The Grand Canyon is one of the 7 wonders of the natural world and it's in my backyard! Being a nature lover, this is a welcome sanctuary from a crazy world. No politics, no news talking heads, no electronics, no pressure; just beauty, relaxation, meditation, and dramatic, breathtaking terrain stretching as far as you can see. No picture or description can show the true depth and breadth and beauty of the many moods of the canyon; you just have to see it in person. If you haven't been fortunate enough to visit this amazing park, please put it on your bucket list. I guarantee you will not be disappointed. There's nothing like it.
We had a good campsite in the shade of several tall lodgepole pines. As we pulled into the campsite, we had to wait for a female elk to exit. She was in no hurry and was just munching away on the grass.
She finally moved on and we went about setting up camp.
It was still early when we finished, so we took a ride over to Mather Point. This is probably the most popular canyon overlook, but it wasn't too crowded this afternoon.
South Kaibab Trail
My last encounter with this trail was when I hiked the canyon rim to rim. (Grand Canyon Rim to Rim blog) This time, we're only going to Ooh-Aah Point (yes, that is actually its name, for obvious reasons, and so many feel the need to say "Oooooh, Aaaaah when they get there...LOL). It's about 2 steep miles round trip and not for the novice hiker. 9 switchbacks greet you as you enter the trail and descend along the cliff face, dropping about 300 feet into the canyon. The sheer drop-off can be very terrifying for those with a fear of heights. I used to be one of those people but I've done a lot of hikes where I literally clung to the canyon wall as I inched my way across (Canyon Overlook in Zion was one), so this was now a piece of cake to me. Once you get past the switchbacks, the trail levels off to a gentler descent. My biggest gripe about this trail is the seemingly infinite number of stairs the park built into the trail. Some are small, some are really tall, and my short legs don't navigate them very well. It makes for a very tiring hike. It's a beautiful hike though; but difficulty aside, I really like this trail. It took us about an hour to get to Ooh-Aah and 2 hours to hike out. It was a hot day, but luckily we started early and had plenty of water and shade in which to rest on the way up.

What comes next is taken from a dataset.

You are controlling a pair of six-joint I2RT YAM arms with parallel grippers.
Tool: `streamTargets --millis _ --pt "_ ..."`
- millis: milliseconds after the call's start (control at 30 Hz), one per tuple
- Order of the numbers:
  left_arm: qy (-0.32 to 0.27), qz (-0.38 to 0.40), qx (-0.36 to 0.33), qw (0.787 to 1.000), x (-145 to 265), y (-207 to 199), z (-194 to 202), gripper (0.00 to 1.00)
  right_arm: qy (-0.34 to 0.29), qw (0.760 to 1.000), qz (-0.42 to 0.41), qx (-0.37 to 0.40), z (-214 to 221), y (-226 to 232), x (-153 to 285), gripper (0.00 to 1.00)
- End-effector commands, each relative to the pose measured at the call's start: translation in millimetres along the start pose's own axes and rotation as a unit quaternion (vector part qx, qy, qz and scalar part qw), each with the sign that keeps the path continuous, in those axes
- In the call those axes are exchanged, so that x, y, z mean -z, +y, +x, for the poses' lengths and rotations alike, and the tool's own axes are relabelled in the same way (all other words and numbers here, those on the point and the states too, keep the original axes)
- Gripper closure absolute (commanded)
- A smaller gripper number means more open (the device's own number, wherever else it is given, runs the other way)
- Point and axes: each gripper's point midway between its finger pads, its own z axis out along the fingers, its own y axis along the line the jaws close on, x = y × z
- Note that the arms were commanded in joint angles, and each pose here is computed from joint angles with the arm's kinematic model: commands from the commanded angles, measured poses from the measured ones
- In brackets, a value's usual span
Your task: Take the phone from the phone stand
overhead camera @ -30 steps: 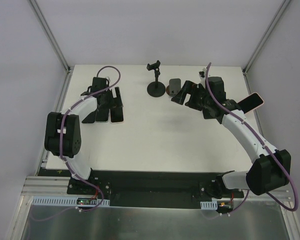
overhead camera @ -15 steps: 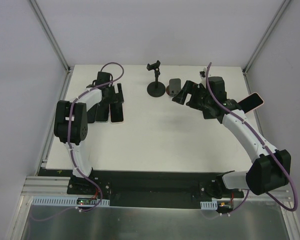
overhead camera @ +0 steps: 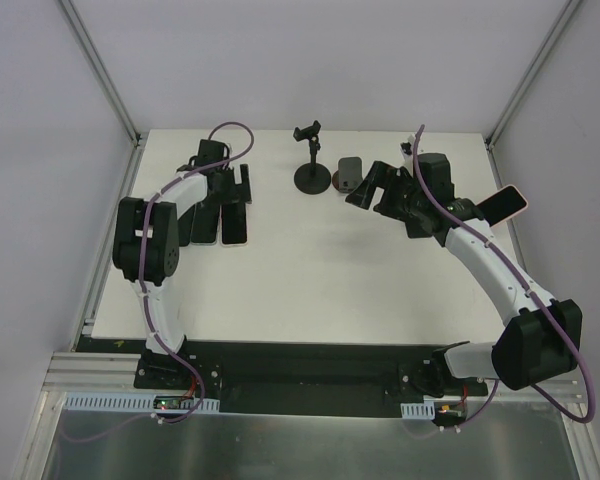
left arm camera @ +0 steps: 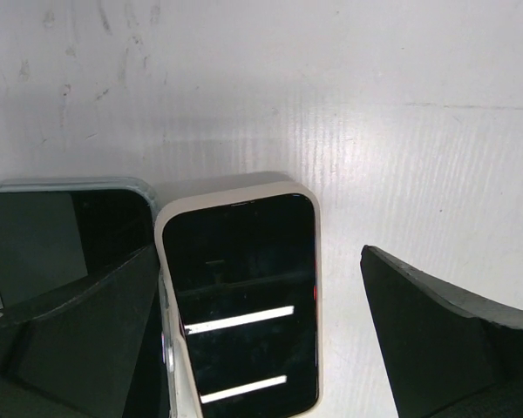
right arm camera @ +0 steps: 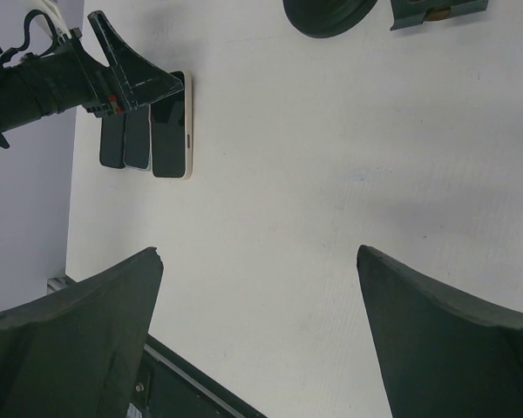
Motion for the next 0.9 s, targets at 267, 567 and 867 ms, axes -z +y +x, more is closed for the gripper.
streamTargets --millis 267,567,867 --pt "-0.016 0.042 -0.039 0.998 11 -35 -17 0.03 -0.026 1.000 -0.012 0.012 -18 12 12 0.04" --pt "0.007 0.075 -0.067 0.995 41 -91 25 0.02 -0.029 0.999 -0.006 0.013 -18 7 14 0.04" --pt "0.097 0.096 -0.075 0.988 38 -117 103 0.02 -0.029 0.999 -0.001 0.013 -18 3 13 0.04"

Time for some lunch at El Tovar! You really can't go to the Grand Canyon without having at least one meal in El Tovar. Built in 1905 at a cost of $250,000, this hotel sits right on the edge of the Canyon with stunning views out the windows as you relax and eat your meal. Talk about location, location, location!! I personally can't go there without indulging in French Onion Soup. It is literally the best onion soup I've ever had. It cost $10.50 for a small cup, but it was worth every spoonful. My stomach is growling just thinking about it!
Pete's knees were bothering him from the South Kaibab hike, so I hiked the Bright Angel Trail by myself. I missed his company, but it was something I really wanted to do. I started out a bit later than I should have and immediately felt the heat generated off the canyon walls as I descended. From Trailview Overlook it looks like the trail will be challenging, but it wasn't that bad. I didn't think it was as difficult as the South Kaibab Trail. This trail also has its share of stairs as well as mule traffic, so you're navigating the steps while dodging mule crap and urine. Apparently, they don't like the stairs either! I saw some bighorn sheep and several hungry squirrels begging for food, but all in all, it was an uneventful hike and the views were stunning.
I was starting to get really hot and realized I had to turn around before I made it to the first rest station. I was deeply disappointed but without knowing how much further I had to go, I decided it was in my best interest to turn around. Pete was watching my progress on the trail from the Trailview Overlook and said I was less than a hundred yards from the rest stop. I should have texted him before I turned around! All in all, it was a great hike. Maybe someday I'll make it all the way to the river, but that would be a 16-mile round-trip.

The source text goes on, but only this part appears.